Офицер снял фуражку и перекрестился.
— Вечная память!
Абаза лежал на полу товарного вагона, на низкой койке, покрытый своим голубым одеялом. Он и мертвый, уже остывающий, с полузакрытыми погасшими глазами все еще был трагически хорош собой…
Мир тебе, прекрасный Абаза, храбрый рыцарь, могучий кавказский орел. Я сам слышал, что храбрость твоя в бою была колоссальна, вероятно, душа твоя была так же прекрасна, как и лицо… Ты, быть может, создан был для кипучей жизни, для любви и счастья, но война, уничтожив тебя, полного жизни, судила тебе геройскую смерть!
Сколько вас — таких!
Вагоны мои скоро наполнились изувеченными людьми; мимо меня проходили люди в рубашках, вымоченных в крови, с головами в кровавых повязках, но ничто уже меня не ужасало и не трогало так, как прекрасный рыцарский образ благородного Абазы, умершего без сознания, во сне. Это было так хорошо для него — ведь, умирая, он, может быть, видел в предсмертном бреду свои родные, милые, величавые горы Кавказа, родной аул, седоусого старого Абазу, мать и нежную невесту… Его поэтический образ до сих пор стоит передо мной.

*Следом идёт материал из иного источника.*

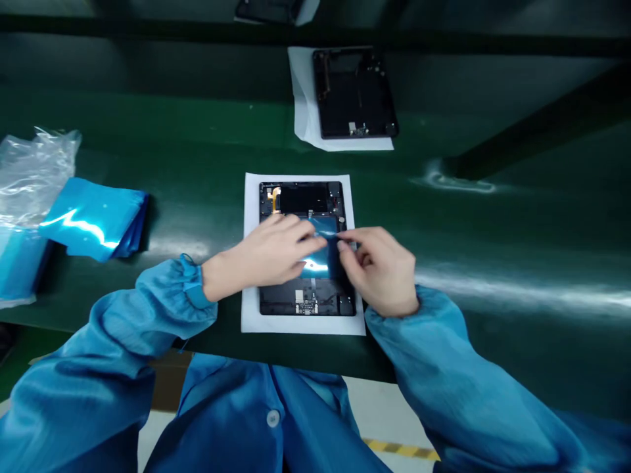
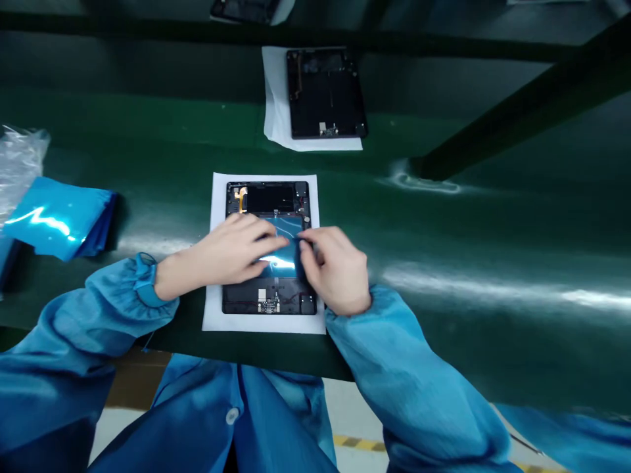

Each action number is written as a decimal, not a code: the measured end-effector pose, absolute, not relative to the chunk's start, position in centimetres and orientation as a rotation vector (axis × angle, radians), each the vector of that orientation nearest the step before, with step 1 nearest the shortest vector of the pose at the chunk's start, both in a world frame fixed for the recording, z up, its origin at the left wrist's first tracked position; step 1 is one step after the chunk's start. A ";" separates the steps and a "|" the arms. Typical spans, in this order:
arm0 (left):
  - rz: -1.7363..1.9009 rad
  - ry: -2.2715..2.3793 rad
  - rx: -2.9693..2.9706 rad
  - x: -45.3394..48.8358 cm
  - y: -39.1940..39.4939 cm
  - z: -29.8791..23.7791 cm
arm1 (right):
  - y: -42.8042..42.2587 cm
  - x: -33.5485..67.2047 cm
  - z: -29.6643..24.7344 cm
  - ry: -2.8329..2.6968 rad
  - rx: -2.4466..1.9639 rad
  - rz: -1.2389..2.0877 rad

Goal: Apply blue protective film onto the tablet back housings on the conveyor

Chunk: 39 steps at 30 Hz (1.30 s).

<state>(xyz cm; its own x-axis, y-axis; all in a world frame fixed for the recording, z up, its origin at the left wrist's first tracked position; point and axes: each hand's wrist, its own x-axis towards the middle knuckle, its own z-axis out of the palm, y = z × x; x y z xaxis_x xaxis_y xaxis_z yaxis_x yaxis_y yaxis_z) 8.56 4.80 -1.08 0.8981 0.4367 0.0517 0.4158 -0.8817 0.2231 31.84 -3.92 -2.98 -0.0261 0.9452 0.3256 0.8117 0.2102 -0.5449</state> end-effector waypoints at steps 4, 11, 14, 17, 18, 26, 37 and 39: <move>0.233 1.013 2.665 4.1 6.2 -1.7 | -3.1 30.9 -2.2 -2.586 -1.064 0.165; -0.045 0.975 2.550 2.4 6.7 -3.2 | 1.6 29.3 -2.1 -2.816 -1.190 0.122; -0.048 0.981 2.528 2.8 6.7 -3.2 | 0.6 29.5 -2.2 -2.862 -1.087 0.125; -0.058 0.983 2.523 2.9 6.8 -3.1 | -0.6 30.3 -2.4 -2.814 -1.155 0.112; -0.057 0.984 2.522 2.9 6.8 -3.1 | -0.9 30.6 -2.5 -2.759 -1.245 0.090; -0.070 1.006 2.530 2.9 6.8 -3.3 | -2.7 32.1 -2.9 -2.734 -1.114 0.169; -0.077 1.019 2.569 2.7 7.0 -3.0 | -3.2 35.1 -3.7 -2.458 -1.424 0.115; -0.073 1.038 2.573 2.5 6.7 -3.1 | -3.3 34.9 -3.4 -2.417 -1.435 0.150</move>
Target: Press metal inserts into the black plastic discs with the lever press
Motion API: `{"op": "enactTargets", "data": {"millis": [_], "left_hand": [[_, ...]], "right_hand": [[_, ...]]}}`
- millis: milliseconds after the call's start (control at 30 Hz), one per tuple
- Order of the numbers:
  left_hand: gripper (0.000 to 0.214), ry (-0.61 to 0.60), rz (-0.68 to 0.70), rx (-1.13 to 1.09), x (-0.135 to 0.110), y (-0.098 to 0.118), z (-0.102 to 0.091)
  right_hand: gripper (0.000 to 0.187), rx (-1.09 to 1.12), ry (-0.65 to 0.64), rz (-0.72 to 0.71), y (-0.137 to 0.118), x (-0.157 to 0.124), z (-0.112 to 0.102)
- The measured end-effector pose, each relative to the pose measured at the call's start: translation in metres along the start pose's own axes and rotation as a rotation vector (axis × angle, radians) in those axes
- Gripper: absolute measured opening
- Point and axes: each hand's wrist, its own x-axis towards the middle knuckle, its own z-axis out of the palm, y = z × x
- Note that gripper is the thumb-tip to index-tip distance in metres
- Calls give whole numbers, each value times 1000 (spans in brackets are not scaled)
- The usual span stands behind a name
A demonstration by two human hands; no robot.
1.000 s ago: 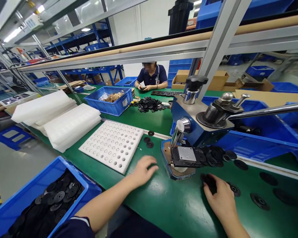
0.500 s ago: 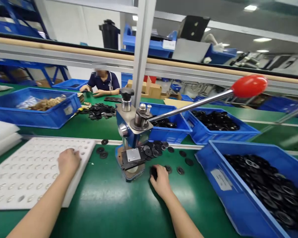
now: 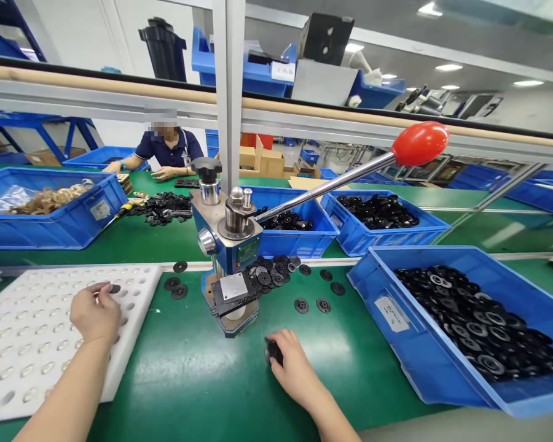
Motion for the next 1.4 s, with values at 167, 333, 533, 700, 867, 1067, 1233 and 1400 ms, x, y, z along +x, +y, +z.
{"op": "enactTargets", "data": {"millis": [167,333,533,700,867,1067,1233,1400], "left_hand": [[10,88,-92,-294,-23,41,-7],[27,-270,-201,-613,-96,72,-2],[33,-817,-89,-570,-212,41,30],[20,-872,177,-355,-247,12,47],[12,-930,324,-312,-243,14,40],[14,-989,387,-337,-242,15,36],[13,-980,353,-334,-244,15,39],[16,-970,355,-325,-243,17,38]], "right_hand": [[48,1,-58,21,-10,-28,7],[43,-31,-159,116,-20,-34,7],[36,-53,-252,217,-31,-21,2],[11,63,-186,206,-18,-10,14],[24,446,-94,270,-4,0,41],[38,438,64,60,-15,4,55],[29,260,166,-292,-25,1,52],[28,276,186,-337,-26,-2,51]]}}
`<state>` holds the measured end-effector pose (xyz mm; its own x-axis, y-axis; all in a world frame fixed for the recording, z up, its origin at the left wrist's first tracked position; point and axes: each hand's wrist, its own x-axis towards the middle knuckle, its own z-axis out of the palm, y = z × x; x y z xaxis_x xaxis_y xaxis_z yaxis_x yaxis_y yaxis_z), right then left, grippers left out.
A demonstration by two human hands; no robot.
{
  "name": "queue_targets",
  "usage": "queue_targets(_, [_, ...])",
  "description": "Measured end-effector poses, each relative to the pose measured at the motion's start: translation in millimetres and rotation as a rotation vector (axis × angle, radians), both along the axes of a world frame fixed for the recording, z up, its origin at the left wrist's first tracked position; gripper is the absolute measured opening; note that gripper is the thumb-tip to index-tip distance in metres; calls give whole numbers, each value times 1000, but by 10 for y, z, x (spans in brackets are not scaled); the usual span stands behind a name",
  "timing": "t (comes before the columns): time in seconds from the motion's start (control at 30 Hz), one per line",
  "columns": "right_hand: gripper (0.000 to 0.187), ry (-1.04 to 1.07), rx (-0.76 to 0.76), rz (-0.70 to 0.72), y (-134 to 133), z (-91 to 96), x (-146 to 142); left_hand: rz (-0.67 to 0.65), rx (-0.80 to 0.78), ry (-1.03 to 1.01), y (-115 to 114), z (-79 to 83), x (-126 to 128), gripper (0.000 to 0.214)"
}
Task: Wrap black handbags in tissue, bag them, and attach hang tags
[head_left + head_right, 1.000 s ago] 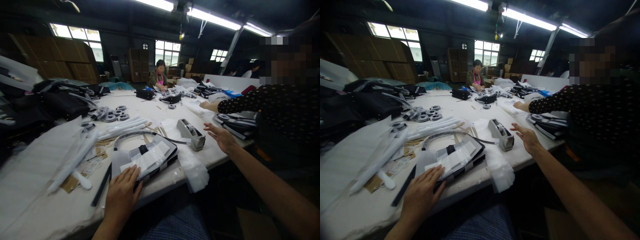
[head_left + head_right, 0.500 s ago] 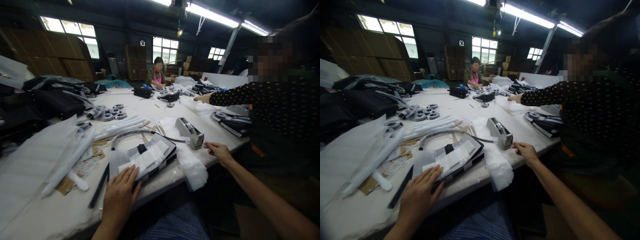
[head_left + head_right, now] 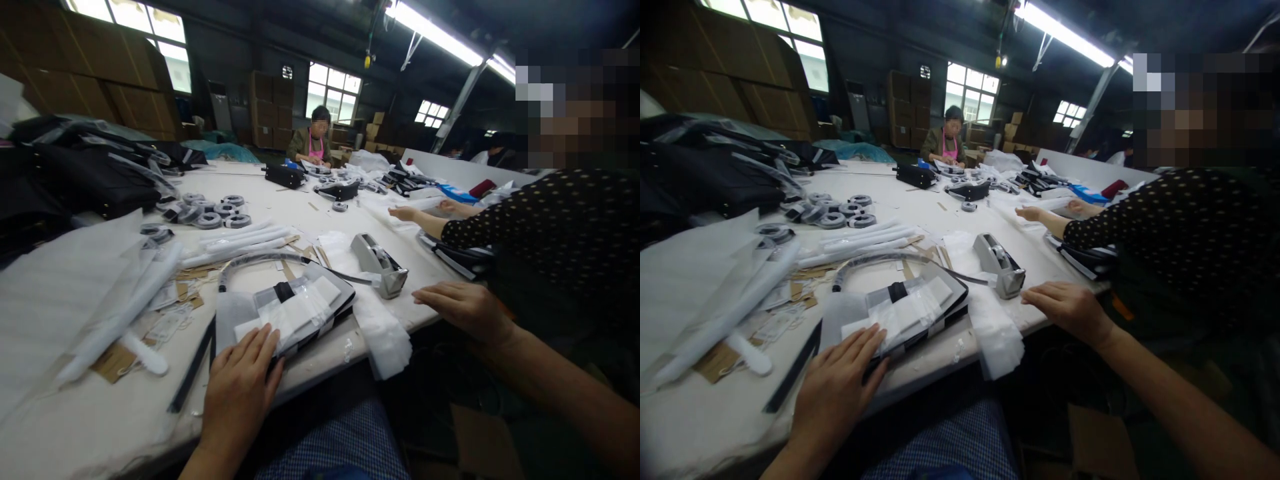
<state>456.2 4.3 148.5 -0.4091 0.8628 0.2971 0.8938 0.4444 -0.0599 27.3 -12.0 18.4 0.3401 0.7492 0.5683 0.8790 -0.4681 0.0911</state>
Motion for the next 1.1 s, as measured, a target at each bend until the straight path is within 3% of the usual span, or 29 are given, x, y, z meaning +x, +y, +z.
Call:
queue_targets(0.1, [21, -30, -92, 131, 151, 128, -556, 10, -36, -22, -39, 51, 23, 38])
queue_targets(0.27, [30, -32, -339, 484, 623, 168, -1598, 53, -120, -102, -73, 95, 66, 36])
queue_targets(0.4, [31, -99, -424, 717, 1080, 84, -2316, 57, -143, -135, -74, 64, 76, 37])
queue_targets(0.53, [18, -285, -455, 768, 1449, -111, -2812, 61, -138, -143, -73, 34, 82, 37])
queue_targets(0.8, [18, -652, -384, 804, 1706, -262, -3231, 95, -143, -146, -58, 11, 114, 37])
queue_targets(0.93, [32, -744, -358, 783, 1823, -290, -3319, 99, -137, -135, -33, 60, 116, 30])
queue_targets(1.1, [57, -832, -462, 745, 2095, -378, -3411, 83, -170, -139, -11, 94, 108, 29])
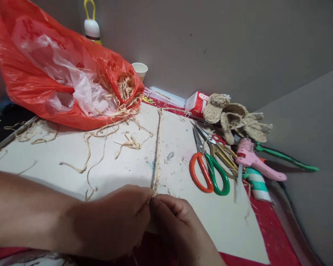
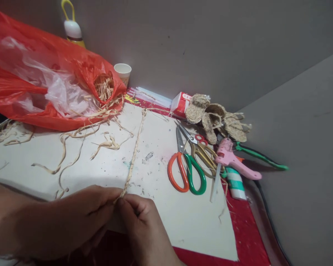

Рано утром мы привезли восемьсот человек раненых в Львов и сами же выгружали их в «эвакуационный лазарет». Это громаднейшее здание вроде манежа, вечно наполненное ранеными.
Отсюда их перегружают в другие поезда, но на место уехавших тотчас же из какой-то прорвы сыплются новые раненые в еще большем количестве.
Возвращаешься в номер гостиницы после двух-трех бессонных ночей и голодных дней с разбитым телом, с утомленной душой, весь в грязи и тотчас же погружаешься в долгий, темный сон без сновидений.